= Work request =
Reproduce exactly the lines from the line containing "Frame: the gripper's" through the last line of the listing, and no others.

┌─ Data shown

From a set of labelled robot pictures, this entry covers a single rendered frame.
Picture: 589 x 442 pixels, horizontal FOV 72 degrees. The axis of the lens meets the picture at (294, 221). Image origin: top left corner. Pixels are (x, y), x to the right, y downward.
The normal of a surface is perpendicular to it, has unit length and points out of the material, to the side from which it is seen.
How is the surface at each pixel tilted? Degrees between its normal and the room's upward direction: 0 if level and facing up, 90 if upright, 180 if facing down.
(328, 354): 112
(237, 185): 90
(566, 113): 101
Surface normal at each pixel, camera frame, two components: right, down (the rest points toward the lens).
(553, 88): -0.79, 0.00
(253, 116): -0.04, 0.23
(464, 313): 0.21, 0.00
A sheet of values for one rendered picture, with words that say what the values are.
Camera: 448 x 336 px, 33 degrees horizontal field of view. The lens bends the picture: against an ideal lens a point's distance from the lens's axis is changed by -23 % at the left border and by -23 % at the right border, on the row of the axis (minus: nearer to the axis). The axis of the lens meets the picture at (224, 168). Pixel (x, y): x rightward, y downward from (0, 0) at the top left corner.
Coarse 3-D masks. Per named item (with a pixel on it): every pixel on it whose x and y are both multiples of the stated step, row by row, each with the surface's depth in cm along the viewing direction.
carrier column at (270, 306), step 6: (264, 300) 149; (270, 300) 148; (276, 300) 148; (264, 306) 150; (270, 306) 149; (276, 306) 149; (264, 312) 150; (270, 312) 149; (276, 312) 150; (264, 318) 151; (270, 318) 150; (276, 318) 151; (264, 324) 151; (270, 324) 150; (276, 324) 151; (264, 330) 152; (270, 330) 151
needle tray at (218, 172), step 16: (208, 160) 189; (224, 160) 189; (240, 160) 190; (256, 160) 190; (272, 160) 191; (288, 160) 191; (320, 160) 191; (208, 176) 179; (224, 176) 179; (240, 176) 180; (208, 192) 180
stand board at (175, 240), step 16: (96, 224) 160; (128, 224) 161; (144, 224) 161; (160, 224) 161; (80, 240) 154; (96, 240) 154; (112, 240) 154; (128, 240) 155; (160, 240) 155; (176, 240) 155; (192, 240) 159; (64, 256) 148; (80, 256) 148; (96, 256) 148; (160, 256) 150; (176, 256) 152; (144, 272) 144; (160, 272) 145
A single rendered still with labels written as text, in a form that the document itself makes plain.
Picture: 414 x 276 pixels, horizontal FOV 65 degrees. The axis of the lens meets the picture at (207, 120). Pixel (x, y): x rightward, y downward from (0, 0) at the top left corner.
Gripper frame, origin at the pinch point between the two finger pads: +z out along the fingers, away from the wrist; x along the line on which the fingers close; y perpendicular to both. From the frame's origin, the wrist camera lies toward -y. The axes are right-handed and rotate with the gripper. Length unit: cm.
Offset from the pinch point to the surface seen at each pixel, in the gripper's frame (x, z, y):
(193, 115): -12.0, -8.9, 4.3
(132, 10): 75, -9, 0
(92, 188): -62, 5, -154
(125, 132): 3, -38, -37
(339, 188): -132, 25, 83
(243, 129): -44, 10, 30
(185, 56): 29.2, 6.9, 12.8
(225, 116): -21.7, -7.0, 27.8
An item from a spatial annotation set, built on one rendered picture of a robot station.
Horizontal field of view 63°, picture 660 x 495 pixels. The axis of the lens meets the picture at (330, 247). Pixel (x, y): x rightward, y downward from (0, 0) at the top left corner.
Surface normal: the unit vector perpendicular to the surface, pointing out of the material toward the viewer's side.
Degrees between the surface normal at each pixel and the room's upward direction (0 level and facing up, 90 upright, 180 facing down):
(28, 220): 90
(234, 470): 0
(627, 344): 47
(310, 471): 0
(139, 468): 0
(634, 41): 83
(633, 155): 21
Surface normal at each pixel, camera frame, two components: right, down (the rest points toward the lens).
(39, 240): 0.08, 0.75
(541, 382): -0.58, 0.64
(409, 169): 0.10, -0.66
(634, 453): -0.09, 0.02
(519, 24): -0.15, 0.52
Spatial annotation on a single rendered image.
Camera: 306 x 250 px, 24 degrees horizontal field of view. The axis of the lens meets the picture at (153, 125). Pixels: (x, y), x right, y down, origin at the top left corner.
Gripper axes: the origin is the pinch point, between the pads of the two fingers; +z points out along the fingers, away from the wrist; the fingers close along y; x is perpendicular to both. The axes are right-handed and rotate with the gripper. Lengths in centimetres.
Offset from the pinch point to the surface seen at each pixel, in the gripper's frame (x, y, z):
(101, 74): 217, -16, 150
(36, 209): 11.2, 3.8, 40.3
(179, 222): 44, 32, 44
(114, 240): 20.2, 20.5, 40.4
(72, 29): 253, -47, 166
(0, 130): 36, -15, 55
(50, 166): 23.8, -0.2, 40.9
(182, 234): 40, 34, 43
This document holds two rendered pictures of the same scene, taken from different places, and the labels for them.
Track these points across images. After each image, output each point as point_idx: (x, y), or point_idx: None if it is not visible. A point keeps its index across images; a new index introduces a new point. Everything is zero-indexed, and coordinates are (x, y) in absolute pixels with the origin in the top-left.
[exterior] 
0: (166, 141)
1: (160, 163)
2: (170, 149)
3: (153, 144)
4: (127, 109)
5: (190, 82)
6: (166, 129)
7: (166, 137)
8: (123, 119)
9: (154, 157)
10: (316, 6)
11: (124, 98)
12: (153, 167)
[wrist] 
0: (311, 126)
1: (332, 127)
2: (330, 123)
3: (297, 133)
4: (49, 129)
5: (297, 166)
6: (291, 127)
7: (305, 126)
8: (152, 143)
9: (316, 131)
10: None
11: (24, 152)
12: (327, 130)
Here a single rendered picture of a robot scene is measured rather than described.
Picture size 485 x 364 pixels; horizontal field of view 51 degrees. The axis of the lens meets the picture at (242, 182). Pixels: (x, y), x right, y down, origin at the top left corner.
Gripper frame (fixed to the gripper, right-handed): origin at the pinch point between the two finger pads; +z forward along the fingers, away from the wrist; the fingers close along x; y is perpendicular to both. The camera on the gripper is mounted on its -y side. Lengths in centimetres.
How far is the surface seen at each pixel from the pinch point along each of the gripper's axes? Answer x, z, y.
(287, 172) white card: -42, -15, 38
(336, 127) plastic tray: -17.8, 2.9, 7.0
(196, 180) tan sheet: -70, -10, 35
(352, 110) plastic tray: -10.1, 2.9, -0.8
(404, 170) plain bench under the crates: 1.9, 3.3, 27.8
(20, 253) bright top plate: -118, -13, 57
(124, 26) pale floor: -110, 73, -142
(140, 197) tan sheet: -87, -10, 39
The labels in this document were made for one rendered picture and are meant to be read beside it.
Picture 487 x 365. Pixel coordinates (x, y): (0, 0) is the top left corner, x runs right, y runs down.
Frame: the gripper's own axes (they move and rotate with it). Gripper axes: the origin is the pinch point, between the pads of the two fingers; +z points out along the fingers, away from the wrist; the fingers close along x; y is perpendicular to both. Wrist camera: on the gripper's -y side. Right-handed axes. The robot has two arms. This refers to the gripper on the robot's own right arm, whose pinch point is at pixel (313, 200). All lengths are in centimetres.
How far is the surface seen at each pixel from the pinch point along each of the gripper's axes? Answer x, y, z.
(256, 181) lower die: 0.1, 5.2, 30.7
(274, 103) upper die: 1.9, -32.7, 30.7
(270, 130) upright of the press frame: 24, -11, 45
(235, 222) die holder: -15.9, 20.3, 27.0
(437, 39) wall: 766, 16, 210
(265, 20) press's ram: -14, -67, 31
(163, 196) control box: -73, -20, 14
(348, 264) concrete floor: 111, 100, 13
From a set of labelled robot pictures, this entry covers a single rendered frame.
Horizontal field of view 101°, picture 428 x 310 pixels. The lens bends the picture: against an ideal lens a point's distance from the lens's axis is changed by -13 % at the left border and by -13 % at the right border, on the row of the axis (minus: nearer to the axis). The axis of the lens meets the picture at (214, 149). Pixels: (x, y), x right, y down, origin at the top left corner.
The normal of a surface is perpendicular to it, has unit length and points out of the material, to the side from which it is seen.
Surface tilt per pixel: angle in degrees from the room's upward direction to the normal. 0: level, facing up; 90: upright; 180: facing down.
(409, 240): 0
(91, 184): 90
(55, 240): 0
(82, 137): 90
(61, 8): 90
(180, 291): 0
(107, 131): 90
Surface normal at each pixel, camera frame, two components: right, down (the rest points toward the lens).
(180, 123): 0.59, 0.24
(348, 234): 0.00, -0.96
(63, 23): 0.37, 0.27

└─

= Problem solution =
Frame: the gripper's own axes (they move and rotate with it). Gripper axes: the origin is the pinch point, between the pads of the two fingers; +z points out along the fingers, away from the wrist; the fingers close along x; y is perpendicular to both. Wrist camera: on the gripper's -y side. Right-handed axes. The robot has two arms. This refers to the gripper on the robot's own right arm, whose pinch point is at pixel (313, 200). All lengths are in centimetres.
How far is the surface seen at each pixel from the pinch point along each of the gripper's axes? Answer x, y, z.
(256, 181) lower die: 0.1, 5.2, 30.7
(274, 103) upper die: 1.9, -32.7, 30.7
(270, 130) upright of the press frame: 24, -11, 45
(235, 222) die holder: -15.9, 20.3, 27.0
(437, 39) wall: 766, 16, 210
(265, 20) press's ram: -14, -67, 31
(163, 196) control box: -73, -20, 14
(348, 264) concrete floor: 111, 100, 13
From a set of labelled robot pictures, this entry covers a single rendered frame.
Horizontal field of view 101°, picture 428 x 310 pixels. The lens bends the picture: against an ideal lens a point's distance from the lens's axis is changed by -13 % at the left border and by -13 % at the right border, on the row of the axis (minus: nearer to the axis). The axis of the lens meets the picture at (214, 149). Pixels: (x, y), x right, y down, origin at the top left corner.
The normal of a surface is perpendicular to it, has unit length and points out of the material, to the side from which it is seen.
Surface tilt per pixel: angle in degrees from the room's upward direction to the normal. 0: level, facing up; 90: upright; 180: facing down.
(409, 240): 0
(91, 184): 90
(55, 240): 0
(82, 137): 90
(61, 8): 90
(180, 291): 0
(107, 131): 90
Surface normal at each pixel, camera frame, two components: right, down (the rest points toward the lens).
(180, 123): 0.59, 0.24
(348, 234): 0.00, -0.96
(63, 23): 0.37, 0.27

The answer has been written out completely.